### Your assignment
Each line in the data holding "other" should be listed.

__________________________________________________

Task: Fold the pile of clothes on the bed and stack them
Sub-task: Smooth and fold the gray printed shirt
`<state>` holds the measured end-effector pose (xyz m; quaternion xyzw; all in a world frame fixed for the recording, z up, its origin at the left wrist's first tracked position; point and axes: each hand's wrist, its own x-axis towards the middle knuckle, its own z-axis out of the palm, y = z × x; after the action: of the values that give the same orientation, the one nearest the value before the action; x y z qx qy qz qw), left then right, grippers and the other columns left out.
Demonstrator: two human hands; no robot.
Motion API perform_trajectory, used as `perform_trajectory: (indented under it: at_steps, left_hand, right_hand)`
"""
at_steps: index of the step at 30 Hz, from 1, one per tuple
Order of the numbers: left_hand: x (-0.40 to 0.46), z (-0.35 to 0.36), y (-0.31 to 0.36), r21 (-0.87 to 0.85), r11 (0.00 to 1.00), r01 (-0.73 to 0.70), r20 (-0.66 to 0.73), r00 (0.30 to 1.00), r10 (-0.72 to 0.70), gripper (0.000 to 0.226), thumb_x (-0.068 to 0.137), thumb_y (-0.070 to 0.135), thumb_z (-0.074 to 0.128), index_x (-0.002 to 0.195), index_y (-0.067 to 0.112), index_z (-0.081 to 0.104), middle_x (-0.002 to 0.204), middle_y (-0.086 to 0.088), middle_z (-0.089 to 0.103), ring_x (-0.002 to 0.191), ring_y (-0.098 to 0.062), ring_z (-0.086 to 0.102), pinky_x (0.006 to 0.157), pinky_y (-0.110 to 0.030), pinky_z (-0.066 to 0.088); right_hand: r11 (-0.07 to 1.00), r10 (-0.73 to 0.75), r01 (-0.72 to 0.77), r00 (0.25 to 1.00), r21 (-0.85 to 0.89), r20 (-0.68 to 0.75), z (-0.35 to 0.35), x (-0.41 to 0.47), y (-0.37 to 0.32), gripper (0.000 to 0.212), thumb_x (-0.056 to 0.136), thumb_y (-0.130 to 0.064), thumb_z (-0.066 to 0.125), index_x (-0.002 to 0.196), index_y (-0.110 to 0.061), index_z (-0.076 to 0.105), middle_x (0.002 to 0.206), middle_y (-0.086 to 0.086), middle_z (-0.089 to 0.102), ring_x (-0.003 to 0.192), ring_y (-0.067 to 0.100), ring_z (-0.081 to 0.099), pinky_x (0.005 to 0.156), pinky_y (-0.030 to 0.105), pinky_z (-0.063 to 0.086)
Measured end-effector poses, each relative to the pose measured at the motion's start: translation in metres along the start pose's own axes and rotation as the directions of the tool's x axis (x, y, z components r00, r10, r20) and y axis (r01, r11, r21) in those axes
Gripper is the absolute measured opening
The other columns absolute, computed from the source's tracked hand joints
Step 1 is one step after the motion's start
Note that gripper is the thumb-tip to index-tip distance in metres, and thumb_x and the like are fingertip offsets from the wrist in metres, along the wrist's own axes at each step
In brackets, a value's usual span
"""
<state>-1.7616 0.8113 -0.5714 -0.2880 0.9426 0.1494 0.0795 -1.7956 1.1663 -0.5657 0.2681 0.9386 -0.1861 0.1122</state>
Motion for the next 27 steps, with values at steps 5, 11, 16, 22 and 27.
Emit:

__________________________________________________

### Reply
`<state>` holds the measured end-effector pose (xyz m; quaternion xyzw; all in a world frame fixed for the recording, z up, its origin at the left wrist's first tracked position; point and axes: each hand's wrist, its own x-axis towards the middle knuckle, its own z-axis out of the palm, y = z × x; after the action: of the values that give the same orientation, the one nearest the value before the action; x y z qx qy qz qw), left then right, grippers and the other columns left out.
The other columns absolute, computed from the source's tracked hand joints

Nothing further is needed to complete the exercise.